- **Goal of the exercise**
First find the line with "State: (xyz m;" in the entries below, then set down exactly every line through the line with "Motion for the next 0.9", that line included.

- **Records supplied**

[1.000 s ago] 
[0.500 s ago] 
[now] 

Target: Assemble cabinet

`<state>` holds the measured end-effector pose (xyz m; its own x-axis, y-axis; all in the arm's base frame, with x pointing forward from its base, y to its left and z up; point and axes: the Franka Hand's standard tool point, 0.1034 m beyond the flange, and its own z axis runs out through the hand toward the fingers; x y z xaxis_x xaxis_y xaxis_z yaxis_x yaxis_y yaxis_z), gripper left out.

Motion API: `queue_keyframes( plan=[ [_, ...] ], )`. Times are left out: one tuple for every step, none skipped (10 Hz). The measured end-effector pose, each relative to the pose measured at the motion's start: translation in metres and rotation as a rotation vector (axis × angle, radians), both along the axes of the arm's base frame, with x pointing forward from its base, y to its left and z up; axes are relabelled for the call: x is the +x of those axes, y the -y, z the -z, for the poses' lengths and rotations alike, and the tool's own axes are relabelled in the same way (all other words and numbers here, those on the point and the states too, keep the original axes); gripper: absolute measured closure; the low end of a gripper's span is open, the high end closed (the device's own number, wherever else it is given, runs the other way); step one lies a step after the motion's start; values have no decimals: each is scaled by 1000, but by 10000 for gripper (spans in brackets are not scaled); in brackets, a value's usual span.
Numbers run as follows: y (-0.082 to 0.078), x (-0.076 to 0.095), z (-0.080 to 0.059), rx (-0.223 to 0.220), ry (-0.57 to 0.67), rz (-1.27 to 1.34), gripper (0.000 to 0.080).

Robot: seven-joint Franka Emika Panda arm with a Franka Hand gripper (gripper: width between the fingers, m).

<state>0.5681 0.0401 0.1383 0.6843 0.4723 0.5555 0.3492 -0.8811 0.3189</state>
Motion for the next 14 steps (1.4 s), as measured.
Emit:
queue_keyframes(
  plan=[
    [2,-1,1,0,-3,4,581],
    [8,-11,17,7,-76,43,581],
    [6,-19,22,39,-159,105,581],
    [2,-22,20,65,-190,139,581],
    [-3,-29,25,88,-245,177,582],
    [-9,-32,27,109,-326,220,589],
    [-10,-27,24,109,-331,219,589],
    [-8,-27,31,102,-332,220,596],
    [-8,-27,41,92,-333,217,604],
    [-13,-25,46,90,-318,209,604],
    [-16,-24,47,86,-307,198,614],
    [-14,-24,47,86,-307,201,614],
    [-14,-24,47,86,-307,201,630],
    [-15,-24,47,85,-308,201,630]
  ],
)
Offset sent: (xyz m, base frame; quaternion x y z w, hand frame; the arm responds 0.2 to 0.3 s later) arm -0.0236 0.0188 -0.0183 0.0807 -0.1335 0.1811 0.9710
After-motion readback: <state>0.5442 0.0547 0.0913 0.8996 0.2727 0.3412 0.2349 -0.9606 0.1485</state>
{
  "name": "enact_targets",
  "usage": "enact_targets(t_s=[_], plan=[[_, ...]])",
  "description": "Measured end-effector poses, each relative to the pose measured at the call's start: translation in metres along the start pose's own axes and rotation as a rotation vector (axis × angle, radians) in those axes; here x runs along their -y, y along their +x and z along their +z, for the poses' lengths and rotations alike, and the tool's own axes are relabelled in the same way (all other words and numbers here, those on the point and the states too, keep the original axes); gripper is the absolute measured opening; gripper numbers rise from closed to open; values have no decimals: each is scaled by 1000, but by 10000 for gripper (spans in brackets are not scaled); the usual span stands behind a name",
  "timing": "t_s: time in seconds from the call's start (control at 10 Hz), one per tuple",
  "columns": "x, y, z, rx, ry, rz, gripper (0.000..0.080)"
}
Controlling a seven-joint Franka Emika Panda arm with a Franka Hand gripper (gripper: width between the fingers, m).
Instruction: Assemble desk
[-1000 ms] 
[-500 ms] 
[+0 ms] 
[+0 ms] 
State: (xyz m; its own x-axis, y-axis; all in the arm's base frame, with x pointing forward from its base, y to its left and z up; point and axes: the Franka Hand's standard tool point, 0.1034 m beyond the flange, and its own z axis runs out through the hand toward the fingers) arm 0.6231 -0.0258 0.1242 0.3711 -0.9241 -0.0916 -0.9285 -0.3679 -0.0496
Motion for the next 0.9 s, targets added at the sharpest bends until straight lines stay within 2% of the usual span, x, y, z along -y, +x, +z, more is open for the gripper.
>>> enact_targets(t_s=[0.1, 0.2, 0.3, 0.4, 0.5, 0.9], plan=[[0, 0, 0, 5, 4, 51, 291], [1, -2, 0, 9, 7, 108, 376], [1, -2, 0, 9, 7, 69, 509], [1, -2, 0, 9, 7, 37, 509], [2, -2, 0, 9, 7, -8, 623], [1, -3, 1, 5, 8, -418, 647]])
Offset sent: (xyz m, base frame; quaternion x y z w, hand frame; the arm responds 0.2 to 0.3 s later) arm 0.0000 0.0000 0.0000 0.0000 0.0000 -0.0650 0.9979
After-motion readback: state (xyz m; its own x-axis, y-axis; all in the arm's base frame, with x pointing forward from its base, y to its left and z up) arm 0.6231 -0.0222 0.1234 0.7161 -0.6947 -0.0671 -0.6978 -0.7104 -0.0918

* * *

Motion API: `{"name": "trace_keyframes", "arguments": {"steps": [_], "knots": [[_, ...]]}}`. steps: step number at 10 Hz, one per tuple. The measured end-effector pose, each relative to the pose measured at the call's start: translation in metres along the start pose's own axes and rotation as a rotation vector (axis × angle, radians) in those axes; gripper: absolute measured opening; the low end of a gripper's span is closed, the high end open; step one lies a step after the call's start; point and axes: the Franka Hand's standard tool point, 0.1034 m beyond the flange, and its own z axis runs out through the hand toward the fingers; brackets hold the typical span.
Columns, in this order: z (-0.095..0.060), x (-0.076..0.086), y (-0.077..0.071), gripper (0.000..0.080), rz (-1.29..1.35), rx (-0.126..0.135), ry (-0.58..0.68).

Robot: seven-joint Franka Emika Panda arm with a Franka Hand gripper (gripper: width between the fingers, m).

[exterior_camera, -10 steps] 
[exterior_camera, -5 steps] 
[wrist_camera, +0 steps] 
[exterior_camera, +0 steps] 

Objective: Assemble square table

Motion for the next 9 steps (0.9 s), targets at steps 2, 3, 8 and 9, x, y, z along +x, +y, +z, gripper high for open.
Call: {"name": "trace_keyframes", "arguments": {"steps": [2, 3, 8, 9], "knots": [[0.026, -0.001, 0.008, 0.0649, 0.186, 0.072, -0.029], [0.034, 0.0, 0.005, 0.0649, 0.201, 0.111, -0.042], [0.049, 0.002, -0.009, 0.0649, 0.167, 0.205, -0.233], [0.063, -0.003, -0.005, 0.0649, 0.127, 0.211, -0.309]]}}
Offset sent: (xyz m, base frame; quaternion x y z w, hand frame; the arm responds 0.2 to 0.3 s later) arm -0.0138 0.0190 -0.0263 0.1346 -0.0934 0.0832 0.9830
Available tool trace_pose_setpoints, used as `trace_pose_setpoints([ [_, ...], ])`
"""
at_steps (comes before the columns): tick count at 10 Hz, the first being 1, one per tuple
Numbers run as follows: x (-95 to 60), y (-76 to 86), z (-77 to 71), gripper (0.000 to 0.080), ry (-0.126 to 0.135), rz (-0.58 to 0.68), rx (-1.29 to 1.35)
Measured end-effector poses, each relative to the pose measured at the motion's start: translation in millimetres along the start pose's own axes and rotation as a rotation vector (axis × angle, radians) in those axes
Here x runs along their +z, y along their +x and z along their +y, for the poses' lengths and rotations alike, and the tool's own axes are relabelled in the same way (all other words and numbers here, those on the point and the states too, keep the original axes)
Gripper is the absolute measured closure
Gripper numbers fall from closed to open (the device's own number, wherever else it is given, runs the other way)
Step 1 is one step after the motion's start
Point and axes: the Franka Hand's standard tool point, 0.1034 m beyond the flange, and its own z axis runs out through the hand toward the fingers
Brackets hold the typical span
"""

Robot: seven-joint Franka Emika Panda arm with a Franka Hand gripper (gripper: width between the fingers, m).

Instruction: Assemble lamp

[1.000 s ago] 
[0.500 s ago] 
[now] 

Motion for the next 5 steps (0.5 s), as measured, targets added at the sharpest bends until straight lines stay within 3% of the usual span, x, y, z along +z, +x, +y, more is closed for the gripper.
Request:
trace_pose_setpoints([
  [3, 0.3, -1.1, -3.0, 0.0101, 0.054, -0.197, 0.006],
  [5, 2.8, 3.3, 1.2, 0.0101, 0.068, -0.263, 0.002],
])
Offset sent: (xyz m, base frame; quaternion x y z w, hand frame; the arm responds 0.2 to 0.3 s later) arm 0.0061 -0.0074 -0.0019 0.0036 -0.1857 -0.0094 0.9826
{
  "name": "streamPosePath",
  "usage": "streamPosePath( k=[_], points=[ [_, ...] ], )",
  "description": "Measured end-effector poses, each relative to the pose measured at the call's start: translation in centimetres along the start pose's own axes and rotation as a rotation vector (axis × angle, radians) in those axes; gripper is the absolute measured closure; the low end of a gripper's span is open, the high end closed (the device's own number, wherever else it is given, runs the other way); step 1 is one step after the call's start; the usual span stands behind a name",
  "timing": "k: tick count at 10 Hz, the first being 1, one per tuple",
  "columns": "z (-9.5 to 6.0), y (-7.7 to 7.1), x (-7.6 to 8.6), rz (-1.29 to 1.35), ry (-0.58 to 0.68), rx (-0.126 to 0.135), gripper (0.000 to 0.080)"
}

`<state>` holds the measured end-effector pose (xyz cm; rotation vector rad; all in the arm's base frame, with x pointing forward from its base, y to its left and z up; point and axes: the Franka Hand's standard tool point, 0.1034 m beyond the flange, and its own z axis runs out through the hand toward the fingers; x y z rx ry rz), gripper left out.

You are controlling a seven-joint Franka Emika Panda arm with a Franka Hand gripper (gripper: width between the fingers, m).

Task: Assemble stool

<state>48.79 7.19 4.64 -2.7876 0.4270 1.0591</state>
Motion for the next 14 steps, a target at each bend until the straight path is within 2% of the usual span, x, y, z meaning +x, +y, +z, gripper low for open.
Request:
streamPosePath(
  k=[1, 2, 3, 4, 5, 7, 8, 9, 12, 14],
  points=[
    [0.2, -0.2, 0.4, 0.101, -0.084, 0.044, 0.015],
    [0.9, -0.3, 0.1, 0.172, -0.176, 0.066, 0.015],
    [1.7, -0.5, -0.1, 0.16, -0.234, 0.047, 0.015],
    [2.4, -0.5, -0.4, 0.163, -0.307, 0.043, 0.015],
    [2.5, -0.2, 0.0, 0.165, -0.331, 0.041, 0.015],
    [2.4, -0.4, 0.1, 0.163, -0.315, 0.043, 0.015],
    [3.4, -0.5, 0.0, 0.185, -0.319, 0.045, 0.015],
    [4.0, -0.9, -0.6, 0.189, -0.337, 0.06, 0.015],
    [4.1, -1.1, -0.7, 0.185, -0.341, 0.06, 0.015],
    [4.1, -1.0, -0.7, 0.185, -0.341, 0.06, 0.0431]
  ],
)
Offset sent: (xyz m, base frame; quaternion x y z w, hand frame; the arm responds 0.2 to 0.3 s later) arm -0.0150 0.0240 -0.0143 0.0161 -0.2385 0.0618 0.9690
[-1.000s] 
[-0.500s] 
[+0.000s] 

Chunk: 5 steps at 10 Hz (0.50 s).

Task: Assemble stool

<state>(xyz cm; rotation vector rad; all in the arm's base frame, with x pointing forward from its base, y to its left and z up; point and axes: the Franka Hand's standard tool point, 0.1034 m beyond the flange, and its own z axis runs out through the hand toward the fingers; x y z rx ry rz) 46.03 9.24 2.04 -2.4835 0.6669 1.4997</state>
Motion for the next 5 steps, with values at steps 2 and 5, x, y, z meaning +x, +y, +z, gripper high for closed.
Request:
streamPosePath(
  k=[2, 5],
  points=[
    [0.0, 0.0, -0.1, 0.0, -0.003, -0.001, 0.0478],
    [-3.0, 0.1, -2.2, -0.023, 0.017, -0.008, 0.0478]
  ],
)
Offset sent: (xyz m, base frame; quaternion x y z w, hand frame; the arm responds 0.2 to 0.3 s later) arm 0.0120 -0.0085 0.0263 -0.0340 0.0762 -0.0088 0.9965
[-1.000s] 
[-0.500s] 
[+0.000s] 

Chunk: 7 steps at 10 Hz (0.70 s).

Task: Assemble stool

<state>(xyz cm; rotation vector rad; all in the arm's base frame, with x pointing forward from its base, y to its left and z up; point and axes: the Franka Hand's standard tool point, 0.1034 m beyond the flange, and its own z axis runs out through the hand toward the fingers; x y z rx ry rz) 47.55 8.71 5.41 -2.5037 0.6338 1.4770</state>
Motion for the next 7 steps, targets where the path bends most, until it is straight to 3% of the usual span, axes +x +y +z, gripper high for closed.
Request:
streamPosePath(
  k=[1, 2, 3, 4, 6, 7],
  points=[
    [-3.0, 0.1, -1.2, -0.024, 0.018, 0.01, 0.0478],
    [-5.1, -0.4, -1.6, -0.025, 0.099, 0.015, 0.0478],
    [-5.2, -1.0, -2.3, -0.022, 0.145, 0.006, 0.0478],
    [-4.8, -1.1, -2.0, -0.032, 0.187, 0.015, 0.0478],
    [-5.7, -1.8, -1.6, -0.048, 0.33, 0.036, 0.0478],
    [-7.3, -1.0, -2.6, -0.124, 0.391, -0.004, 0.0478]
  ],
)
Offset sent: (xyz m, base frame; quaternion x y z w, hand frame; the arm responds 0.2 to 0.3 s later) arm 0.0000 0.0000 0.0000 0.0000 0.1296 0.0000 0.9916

- **Task answer**
State: (xyz m; its own x-axis, y-axis; all in the arm's base frame, with x pointing forward from its base, y to its left and z up; point and axes: the Franka Hand's standard tool point, 0.1034 m beyond the flange, and its own z axis runs out through the hand toward the fingers) arm 0.6231 -0.0258 0.1242 0.3711 -0.9241 -0.0916 -0.9285 -0.3679 -0.0496
Motion for the next 0.9 s, targets added at the sharpest bends until straight lines stay within 2% of the usual span, x, y, z along -y, +x, +z, more is open for the gripper.

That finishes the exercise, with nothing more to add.